Ces attaques peuvent être motivées par la volonté de faire tomber un concurrent commercial ou par une forme de rançon que la victime doit payer afin de mettre fin à l’attaque des paquets. L’une des plus grandes attaques jamais enregistrées est celle de Spamhaus, qui s’est produite en mars 2013 et qui a impliqué plus de 30 000 résolveurs de DNS.
Les méthodes de sécurité traditionnelles sont configurées pour limiter les paquets provenant d’une adresse IP désignée, ce qui entraîne un trafic important.
Dans le cas de Spamhaus, les attaquants ont utilisé un nombre énorme d’adresses IP différentes, de sorte que les efforts d’étranglement n’ont jamais été déclenchés.
Prévention d’une attaque DNS
Le DNS peut être configuré pour atténuer les problèmes de sécurité courants. Selon le projet Open Resolver, les résolveurs ouverts constituent une menace importante pour l’infrastructure du réseau mondial.
Empêchez votre serveur DNS d’être un résolveur ouvert et limitez sa capacité à répondre aux requêtes DNS provenant de n’importe quelle adresse sur Internet. N’autorisez que les serveurs récursifs internes aux sous-réseaux IP utilisés par votre entreprise.

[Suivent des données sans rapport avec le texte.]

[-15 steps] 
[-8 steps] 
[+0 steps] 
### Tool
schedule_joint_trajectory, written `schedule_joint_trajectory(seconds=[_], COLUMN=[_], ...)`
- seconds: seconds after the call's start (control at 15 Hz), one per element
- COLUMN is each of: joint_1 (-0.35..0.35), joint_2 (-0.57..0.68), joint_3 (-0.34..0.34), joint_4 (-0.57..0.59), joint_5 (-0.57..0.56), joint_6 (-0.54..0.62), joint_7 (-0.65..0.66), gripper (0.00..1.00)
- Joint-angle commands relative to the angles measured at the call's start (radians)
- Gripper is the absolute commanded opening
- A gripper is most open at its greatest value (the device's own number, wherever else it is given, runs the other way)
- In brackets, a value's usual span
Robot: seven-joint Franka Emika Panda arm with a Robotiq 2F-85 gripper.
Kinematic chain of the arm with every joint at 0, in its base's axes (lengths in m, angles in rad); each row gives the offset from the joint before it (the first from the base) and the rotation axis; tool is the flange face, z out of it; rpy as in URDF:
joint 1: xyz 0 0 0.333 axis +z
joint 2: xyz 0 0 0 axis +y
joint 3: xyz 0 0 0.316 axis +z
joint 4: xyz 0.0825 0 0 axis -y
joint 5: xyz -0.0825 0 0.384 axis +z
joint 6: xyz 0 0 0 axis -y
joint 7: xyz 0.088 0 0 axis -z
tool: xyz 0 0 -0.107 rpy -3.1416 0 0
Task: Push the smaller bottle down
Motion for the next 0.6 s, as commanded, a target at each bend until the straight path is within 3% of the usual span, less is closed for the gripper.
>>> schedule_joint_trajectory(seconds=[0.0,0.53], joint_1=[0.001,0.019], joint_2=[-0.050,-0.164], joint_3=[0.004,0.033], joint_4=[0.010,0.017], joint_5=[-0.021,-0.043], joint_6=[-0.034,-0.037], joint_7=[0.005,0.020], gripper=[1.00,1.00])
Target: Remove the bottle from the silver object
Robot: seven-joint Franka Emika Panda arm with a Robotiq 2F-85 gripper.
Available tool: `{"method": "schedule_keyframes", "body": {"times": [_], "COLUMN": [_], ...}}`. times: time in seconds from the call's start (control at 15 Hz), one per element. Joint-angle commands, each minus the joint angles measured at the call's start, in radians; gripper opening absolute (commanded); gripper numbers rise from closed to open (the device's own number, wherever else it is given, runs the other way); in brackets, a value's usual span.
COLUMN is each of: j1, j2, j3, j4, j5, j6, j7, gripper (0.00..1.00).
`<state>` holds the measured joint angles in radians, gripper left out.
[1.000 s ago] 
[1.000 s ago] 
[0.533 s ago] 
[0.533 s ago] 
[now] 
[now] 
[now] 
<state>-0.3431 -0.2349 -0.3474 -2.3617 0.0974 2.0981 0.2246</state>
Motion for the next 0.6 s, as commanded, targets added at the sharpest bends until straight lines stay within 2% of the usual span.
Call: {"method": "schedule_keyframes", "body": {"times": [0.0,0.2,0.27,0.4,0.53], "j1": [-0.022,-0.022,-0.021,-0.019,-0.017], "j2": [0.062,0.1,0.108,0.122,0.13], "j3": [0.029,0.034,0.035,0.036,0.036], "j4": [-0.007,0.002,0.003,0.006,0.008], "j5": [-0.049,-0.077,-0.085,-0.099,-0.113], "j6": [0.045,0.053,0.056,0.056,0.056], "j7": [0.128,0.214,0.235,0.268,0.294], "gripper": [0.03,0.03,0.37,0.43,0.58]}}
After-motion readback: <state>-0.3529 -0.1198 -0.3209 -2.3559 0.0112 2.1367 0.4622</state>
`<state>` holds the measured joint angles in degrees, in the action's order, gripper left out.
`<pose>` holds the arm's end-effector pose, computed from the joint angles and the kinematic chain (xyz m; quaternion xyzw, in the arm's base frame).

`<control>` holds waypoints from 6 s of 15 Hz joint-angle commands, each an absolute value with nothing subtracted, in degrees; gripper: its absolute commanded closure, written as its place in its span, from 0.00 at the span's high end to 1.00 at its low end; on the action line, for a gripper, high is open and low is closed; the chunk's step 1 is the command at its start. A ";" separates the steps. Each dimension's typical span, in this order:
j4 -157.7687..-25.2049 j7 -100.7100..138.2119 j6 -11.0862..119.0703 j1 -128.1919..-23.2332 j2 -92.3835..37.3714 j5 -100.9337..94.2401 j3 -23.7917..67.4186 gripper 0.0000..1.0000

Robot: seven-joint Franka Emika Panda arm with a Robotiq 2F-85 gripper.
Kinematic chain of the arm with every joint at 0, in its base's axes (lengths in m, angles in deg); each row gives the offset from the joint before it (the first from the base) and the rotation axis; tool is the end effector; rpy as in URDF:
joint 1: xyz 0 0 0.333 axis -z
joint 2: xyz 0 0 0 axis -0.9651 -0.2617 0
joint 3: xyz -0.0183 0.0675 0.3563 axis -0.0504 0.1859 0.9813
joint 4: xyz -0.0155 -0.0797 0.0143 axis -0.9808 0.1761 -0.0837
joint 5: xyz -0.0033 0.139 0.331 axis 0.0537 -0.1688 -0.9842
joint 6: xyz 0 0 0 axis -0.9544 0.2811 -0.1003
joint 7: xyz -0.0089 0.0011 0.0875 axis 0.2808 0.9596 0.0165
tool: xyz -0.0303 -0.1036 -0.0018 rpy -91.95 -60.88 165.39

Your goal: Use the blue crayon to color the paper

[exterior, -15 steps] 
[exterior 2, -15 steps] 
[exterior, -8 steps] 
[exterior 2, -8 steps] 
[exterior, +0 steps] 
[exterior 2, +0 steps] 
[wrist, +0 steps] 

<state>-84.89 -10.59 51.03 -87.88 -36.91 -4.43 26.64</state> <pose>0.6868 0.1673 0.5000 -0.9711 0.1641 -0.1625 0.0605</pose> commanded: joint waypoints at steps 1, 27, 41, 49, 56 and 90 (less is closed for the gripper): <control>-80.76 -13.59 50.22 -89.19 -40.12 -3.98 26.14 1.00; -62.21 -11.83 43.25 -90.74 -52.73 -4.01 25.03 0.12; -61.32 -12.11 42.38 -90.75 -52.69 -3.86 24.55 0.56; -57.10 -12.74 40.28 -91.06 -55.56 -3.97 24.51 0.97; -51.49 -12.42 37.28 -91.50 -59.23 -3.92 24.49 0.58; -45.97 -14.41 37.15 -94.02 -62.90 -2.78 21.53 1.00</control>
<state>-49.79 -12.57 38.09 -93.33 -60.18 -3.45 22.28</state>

Gardez toutefois à l’esprit que de nombreux (sinon la plupart) des résolveurs DNS sur le web sont des résolveurs ouverts, soit parce qu’ils n’ont pas été sécurisés, soit parce qu’ils sont destinés à être ouverts au public, comme le service de Comodo.
Bien qu’il n’y ait pas de moyen infaillible d’empêcher une attaque DNS, les mesures suivantes peuvent minimiser les risques :
Le blocage du DNS utilisé pour la sécurité contre le phishing et le spam peut contribuer à empêcher les attaques DNS. Ce mécanisme rend difficile pour les entités de localiser des domaines ou des sites web spécifiques sur Internet qui sont des sites malveillants.
- Configurez vos serveurs DNS faisant autorité pour utiliser la limitation du taux de réponse DNS.
- Le trafic DNS doit être limité en fonction du type de paquet. Par exemple, une réponse de transfert de zone aurait un seuil plus élevé qu’une réponse pour le nom du serveur DNS.
- Travaillez avec votre fournisseur d’accès Internet pour bloquer ou limiter le trafic que vous ne souhaitez pas sur votre réseau.
- Surveillez votre réseau et notez les IP des clients qui utilisent des quantités inhabituelles de bande passante.
- Les sites exposés au public doivent être équilibrés en termes de charge et inclure des réserves de ressources pour la bande passante et les cycles de CPU supplémentaires afin de gérer les charges accrues causées par une attaque. Google approuve cette pratique.
Pour toute organisation qui prend la sécurité du réseau au sérieux, la protection de son infrastructure DNS devrait être une partie vitale de son plan de sécurité d’entreprise. Un peu de temps et d’efforts consacrés à la sécurité du DNS peut apporter des avantages immédiats et significatifs en matière de sécurité.